- Born: March 1961 (age 64)
- Occupation: Chief Executive;

Academic work
- Institutions: Nottinghamshire Community Health NHS Trust; Department of Health; Royal College of Speech and Language Therapists;

= Kamini Gadhok =

Kamini Gadhok (b. 1961) is a British speech and language therapist. From 2000 to 2023, Gadhok served as the Chief Executive of the Royal College of Speech and Language Therapists.

==Early life==

Gadhok was born in India, the youngest of three sisters, but spent the early part of her childhood in Nairobi, Kenya. Her family emigrated to Nottingham, England in 1966. An academically gifted teenager, Gadhok came across the speech and language therapy profession through a leaflet, and felt a desire to 'give back, help others, particularly vulnerable children who did not have a voice'.

==Speech and Language Therapist==

Gadhok studied Speech and Language Therapy at the University of Manchester and graduated in 1983. She worked as a speech and language therapist for Nottingham Community Health NHS Trust and was later promoted to locality manager and coordinator for the service's speech and language therapy department. She specialised in bilingualism and led the development of services for people for whom English was an additional language. She established the Asian bilingual co-worker service, the first of its kind in the country. In 1997, Kamini became ethnic health projects coordinator for the NHS and was seconded to the Department of Health to set up the Race Equality Unit, where she was section head until 2000.

==Chief Executive==

In 2000, Gadhok began working for the RCSLT as the organisation's Professional Director, later becoming their Chief Executive. One of Gadhok's early challenges in this role was leading the speech and language therapy profession through the implementation of Agenda for Change, the NHS grading and pay system, in 2004.

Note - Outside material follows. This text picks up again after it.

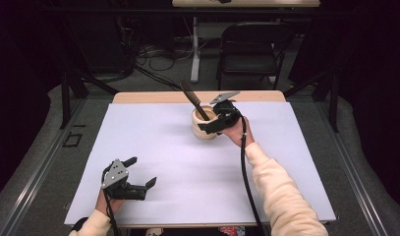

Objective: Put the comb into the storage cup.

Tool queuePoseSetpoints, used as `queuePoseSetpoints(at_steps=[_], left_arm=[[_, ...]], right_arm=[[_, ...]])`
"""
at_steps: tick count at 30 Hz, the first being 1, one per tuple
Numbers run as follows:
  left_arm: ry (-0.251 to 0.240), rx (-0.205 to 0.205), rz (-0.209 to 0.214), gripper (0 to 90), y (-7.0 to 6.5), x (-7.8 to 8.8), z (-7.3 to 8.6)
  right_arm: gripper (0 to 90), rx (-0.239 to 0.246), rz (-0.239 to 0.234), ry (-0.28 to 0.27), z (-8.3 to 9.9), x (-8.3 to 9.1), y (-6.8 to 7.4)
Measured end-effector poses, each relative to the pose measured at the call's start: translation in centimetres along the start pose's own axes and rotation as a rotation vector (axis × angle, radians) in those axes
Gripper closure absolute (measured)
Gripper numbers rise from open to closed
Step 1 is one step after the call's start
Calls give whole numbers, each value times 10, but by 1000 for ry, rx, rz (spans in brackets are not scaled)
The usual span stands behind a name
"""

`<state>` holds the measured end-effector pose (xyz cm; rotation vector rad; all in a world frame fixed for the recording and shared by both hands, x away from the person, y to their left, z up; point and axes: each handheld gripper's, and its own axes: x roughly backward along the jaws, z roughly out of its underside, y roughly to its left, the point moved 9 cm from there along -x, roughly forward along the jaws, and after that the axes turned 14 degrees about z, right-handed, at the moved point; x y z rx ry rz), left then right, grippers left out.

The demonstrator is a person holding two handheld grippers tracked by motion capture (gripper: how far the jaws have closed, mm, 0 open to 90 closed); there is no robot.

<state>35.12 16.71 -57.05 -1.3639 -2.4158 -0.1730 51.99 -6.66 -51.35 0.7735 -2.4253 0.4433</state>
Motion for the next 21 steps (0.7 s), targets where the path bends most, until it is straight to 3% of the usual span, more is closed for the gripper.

As CEO of RCSLT, Gadhok oversaw the tenures of 12 Chairs of College, including: Flis Parsons, Caroline Sykes, Sue
Roulstone, Rosalind Gray Rogers, Mary Turnbull, Maria Luscombe, Hazel Roddam, Bryony Simpson, Morag Dorward, Della Money, Mary Heritage, and Sean Pert.

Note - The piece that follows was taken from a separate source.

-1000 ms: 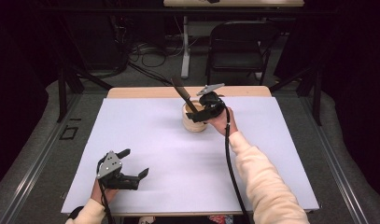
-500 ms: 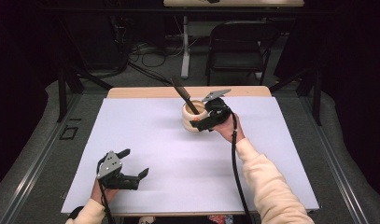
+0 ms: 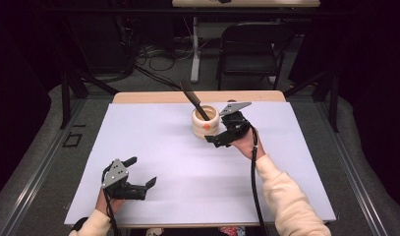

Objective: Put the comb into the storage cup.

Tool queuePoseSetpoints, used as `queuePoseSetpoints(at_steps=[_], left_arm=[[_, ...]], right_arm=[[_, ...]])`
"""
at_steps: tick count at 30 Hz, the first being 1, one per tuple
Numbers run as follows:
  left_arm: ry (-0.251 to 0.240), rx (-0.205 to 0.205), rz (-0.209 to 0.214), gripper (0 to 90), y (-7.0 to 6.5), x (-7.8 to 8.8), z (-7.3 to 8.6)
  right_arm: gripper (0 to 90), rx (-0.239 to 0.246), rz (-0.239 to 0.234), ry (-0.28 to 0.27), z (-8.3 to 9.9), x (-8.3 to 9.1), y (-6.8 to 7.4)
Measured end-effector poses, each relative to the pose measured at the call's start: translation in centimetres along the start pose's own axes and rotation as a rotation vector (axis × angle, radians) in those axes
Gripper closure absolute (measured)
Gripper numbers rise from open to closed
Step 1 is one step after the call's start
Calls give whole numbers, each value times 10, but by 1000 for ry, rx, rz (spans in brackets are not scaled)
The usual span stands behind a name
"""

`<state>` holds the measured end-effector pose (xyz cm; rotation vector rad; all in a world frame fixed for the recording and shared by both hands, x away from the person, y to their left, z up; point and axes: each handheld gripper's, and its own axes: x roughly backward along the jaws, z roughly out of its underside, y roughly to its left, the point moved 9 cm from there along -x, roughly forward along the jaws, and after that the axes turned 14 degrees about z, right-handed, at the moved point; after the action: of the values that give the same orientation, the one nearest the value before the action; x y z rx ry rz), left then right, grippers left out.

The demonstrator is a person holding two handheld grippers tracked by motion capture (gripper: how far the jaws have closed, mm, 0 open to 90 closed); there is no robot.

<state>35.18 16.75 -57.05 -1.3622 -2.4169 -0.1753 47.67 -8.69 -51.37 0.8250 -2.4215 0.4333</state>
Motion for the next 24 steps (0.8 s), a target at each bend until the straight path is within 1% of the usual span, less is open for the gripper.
queuePoseSetpoints(at_steps=[8, 13, 21, 24], left_arm=[[5, 0, 1, 3, 0, 0, 0], [6, -1, 1, 3, 0, 0, 0], [4, 0, 1, 3, 0, 0, 0], [0, 0, 0, 3, 0, 0, 0]], right_arm=[[0, 23, -6, 3, 12, 10, 7], [0, 35, 2, 1, 20, 14, 10], [0, 37, 3, -3, 31, 22, 14], [0, 42, 3, 4, 36, 23, 16]])
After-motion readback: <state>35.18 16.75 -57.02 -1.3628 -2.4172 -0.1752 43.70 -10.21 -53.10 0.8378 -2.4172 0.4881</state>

In 2018, Gadhok advocated for the prioritisation of children's language services by the UK government as a result of the findings of a 10-year impact assessment of the Bercow Report.

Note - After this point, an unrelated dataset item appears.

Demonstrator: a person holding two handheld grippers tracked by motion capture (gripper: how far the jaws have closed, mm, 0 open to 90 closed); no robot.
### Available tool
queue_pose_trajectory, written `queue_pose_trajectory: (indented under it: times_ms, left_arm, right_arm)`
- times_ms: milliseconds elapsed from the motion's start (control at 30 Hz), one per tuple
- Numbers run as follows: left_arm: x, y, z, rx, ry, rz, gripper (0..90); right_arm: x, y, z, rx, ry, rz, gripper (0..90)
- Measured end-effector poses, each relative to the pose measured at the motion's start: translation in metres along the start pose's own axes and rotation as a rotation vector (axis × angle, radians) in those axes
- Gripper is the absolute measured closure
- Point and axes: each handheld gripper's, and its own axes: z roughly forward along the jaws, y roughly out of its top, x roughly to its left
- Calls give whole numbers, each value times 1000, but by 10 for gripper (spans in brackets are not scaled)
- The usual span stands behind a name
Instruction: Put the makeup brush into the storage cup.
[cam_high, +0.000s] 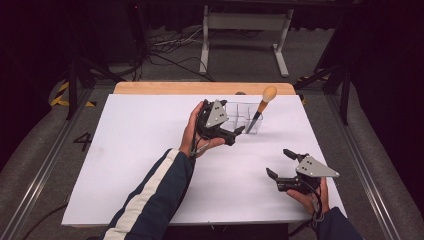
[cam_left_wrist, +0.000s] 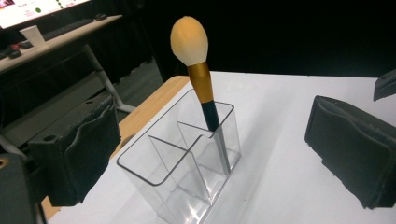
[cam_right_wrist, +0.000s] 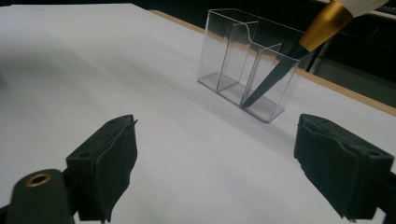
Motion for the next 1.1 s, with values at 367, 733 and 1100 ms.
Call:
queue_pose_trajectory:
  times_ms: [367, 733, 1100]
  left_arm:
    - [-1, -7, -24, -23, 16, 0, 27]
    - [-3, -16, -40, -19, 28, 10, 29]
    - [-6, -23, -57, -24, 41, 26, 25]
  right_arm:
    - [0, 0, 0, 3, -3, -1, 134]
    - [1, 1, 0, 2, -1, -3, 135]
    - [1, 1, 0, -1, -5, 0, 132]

In April 2022 Gadhok announced that she would retire from her role as CEO of the RCSLT in March 2023. In October 2022, the RCSLT announced the appointment of Steve Jamieson as Gadhok's successor, taking up the post in March 2023.

From 2007 to 2012 Gadhok served as a director of the National Literacy Trust.

==Awards==

Gadhok was awarded a Member of the Order of the British Empire in the 2009 Birthday Honours for services to the allied health professions.

In November 2019, alongside RCSLT President Nick Hewer, Gadhok was awarded an honorary degree by Plymouth Marjon University to mark the 25th anniversary of the speech and language therapy degree programme at the university.

In July 2023, Gadhok was made an honorary Doctor of Civil Law by Newcastle University, in recognition of her contribution to the national and international development of speech and language therapy and her efforts to increase equality and diversity within the speech and language therapy profession.